76 Canadian prisoners were executed by SS troops during this first week, for which Kurt Panzer Meyer was tried at Nuremburg after the war for giving a "no prisoners" order.  His death sentence was commutted at the last moment and he was freed after eight years.  Ironically, it was the senior Canadian commander in theater that granted clemency, admitting in a rare flash of honesty that Allied commanders had given the same order on many occasions. Meyer died on his 51st birthday of a "heart attack".  Hmmm...


I love your models!
06/07/2014 - 20:36

Some of mine, along with some watches I've had. Today, I definitely left this typology out of my interest*.

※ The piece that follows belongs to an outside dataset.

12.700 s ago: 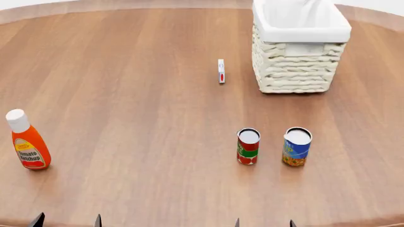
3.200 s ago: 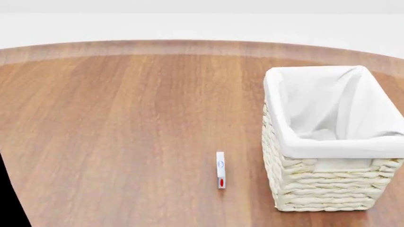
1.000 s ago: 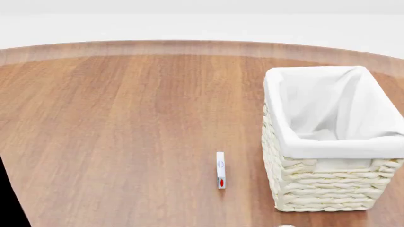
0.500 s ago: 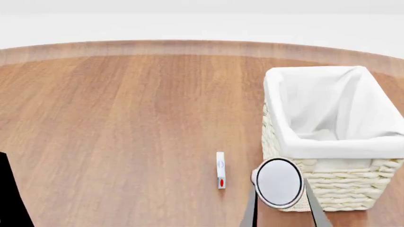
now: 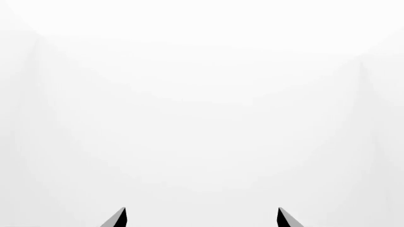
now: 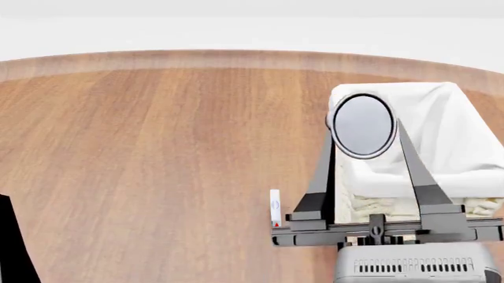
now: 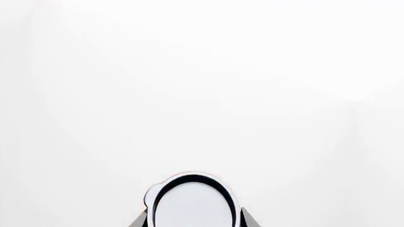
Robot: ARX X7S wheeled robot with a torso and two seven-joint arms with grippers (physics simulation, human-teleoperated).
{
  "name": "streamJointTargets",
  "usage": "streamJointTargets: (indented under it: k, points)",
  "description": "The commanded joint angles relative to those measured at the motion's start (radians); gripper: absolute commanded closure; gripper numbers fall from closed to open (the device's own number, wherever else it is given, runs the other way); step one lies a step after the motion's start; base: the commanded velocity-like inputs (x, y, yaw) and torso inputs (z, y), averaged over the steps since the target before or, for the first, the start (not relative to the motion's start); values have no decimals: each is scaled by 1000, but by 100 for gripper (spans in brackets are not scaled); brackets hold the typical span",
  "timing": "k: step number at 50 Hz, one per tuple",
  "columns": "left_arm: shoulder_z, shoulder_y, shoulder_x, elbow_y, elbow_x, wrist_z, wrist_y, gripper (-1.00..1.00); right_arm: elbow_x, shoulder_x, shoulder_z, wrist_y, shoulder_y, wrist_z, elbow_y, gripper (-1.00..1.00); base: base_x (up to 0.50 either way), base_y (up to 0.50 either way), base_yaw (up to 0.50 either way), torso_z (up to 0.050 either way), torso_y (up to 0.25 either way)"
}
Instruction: Pick up the tomato sauce, and put it in the basket.
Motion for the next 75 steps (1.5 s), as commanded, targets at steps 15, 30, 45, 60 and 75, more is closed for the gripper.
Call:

*Actually nor the PAM, nor the Type are military watches, as only the Zenith has been given to A.M.I.



Is that the wooden Alcione with your Panerai?
06/08/2014 - 01:01

Nice grouping yes.

SM 79 "Sparviero" :-)
06/08/2014 - 13:19

The closest thing to the "Alcione", is a SM82 "Marsupiale"  made, by pure coincidence, for the Folgore Division (Paratroopers) cheeky

Lovely diorama, Dean!
06/08/2014 - 09:11

How long did it take you to build it?

looks like 1/72 scale with the usual great pieces from Verlinden right down to the French posters. 

I love their stuff but have done mainly aircraft (in

days gone by). 

I still have their catalogues though. :-)

their was an Edmonton group, I think it was part of the 4th Canadian Army , 29th tank reconnaissance unit that also used the Firefly. 


Re: Lovely diorama, Dean!
06/08/2014 - 09:14


should be "There" was an Edmontonblush


Joseph, I was only the quarterback
06/09/2014 - 17:43

My time building models was also in days gone by, mostly because of our move into smaller residence when I had to give up the spray booth and other essential equipment...really you need a dedicated room.  Nowadays I research a historical incident and either commission or purchase built components then modify them to suite the scenario.  The Firefly, for example, was made by a fellow Canadian who's relative served with the Fusiliers in 1944.  He had some pretty good family stories to tell!